**WORK REQUIRED**
Exclude the pictures, then repeat the remaining data exactly.

**PROVIDED DATA**
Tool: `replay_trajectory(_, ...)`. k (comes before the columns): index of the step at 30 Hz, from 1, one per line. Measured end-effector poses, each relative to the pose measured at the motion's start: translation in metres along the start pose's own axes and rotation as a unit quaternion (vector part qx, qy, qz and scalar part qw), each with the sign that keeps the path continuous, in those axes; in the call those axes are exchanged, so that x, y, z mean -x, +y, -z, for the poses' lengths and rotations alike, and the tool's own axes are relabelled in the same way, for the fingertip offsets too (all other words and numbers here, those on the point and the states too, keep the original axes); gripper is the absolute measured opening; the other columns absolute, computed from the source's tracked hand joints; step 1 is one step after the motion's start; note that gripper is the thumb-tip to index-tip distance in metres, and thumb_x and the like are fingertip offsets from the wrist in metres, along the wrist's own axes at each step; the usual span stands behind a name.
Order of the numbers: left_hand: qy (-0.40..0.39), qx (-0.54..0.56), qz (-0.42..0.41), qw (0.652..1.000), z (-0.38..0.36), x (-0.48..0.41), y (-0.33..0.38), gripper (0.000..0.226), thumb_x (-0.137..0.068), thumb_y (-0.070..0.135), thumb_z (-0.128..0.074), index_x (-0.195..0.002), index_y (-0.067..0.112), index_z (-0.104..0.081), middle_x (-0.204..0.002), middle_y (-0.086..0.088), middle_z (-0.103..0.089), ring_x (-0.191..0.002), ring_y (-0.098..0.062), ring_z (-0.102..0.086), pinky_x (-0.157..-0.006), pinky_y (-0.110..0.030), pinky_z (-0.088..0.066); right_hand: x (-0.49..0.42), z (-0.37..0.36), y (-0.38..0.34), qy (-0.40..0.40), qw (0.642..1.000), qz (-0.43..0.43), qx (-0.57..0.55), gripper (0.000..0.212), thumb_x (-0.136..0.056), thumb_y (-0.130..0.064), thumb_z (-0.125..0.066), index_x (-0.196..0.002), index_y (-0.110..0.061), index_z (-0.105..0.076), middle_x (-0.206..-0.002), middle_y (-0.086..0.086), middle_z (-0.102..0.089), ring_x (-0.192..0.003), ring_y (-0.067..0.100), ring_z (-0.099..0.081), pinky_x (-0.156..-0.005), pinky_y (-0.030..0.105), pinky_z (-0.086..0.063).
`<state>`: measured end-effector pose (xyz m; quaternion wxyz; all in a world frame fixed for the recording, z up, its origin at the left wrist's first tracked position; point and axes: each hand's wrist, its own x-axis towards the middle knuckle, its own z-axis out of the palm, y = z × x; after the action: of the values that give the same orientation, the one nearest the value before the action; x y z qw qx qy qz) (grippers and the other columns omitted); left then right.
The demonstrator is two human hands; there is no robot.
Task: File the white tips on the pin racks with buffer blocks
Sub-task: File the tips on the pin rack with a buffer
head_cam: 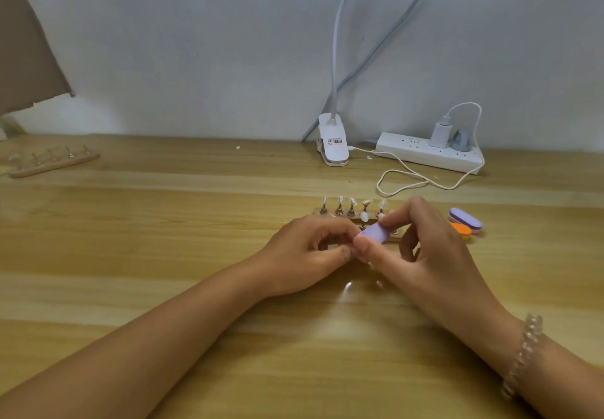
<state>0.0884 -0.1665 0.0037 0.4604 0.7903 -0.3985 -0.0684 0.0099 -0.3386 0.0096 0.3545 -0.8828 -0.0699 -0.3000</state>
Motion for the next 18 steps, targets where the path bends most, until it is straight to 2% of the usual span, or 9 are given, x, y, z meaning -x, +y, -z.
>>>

**EXPECTED OUTPUT**
Tool: `replay_trajectory(_, ...)`. k (comes before the columns): index of the step at 30 Hz, from 1, one per line. Measured end-effector poses, each relative to the pose measured at the motion's start: translation in metres along the start pose's own axes and rotation as a unit quaternion (vector part qx, qy, qz and scalar part qw), each with the sign that keeps the path continuous, in those axes; in the call those axes are exchanged, so that x, y, z mean -x, +y, -z, for the poses' lengths and rotations alike, and the tool's own axes are relabelled in the same way, for the fingertip offsets too (all other words and numbers here, those on the point and the states too, keep the original axes); gripper is the absolute measured opening; the other columns absolute, computed from the source's tracked hand joints; step 1 is one step after the motion's start; note that gripper is the thumb-tip to index-tip distance in metres, and thumb_x and the like are fingertip offsets from the wrist in metres, along the wrist's own axes at each step; the usual span stands behind a name.
Order of the numbers: left_hand: qy (-0.40..0.39), qx (-0.54..0.56), qz (-0.42..0.41), qw (0.652..1.000), z (-0.38..0.36), x (-0.48..0.41), y (-0.33..0.38), gripper (0.000..0.226), thumb_x (-0.137..0.068), thumb_y (-0.070..0.135), thumb_z (-0.128..0.074), index_x (-0.195..0.002), index_y (-0.067..0.112), index_z (-0.104..0.081), middle_x (-0.204..0.002), middle_y (-0.086..0.088), middle_z (-0.103..0.089), ring_x (-0.191..0.002), ring_y (-0.098..0.062), ring_z (-0.102..0.086), pinky_x (-0.157..-0.006), pinky_y (-0.110..0.030), pinky_z (-0.088..0.066); right_hand: x (-0.49..0.42), z (-0.37..0.36), y (-0.38..0.34), qy (-0.40..0.40), qw (0.642..1.000), qz (-0.43..0.43), qx (-0.57..0.55), gripper (0.000..0.212), thumb_x (-0.136..0.056), thumb_y (-0.130..0.064), thumb_z (-0.125..0.066), index_x (-0.196..0.002), index_y (-0.110..0.061), index_z (-0.105..0.076), middle_x (-0.206..-0.002), middle_y (-0.086..0.086), middle_z (-0.102..0.089), ring_x (-0.192..0.003), ring_y (-0.067..0.100), ring_z (-0.099..0.081), pinky_x (-0.156..-0.005), pinky_y (-0.030..0.105), pinky_z (-0.086..0.063).
`<state>`: measured end-effector pose (xyz m; quaternion wxyz; all in a world frame fixed for the recording, z up, its origin at the left wrist's first tracked position; point and axes: each hand's wrist, its own x-axis towards the middle knuckle, its own z-axis out of the palm, y = z × x; after the action: of the values that give the same orientation, the one nearest the value before the action; x y z qw qx qy qz) (grippers and the other columns omitted); left then right.
The demonstrator is two human hands; there is no robot.
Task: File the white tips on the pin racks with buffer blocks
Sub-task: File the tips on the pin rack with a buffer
head_cam: 
<state>0.0884 -0.1665 0.0037 0.4604 0.7903 -0.3985 -0.0684 0.0099 -0.3386 0.0096 0.3545 -0.8828 -0.0699 -0.3000</state>
Motion for the next 18 steps, targets where the path bends most, until it is straight to 2% of the usual span, or 9 are given, x, y, z meaning -x, +y, -z.
>>>

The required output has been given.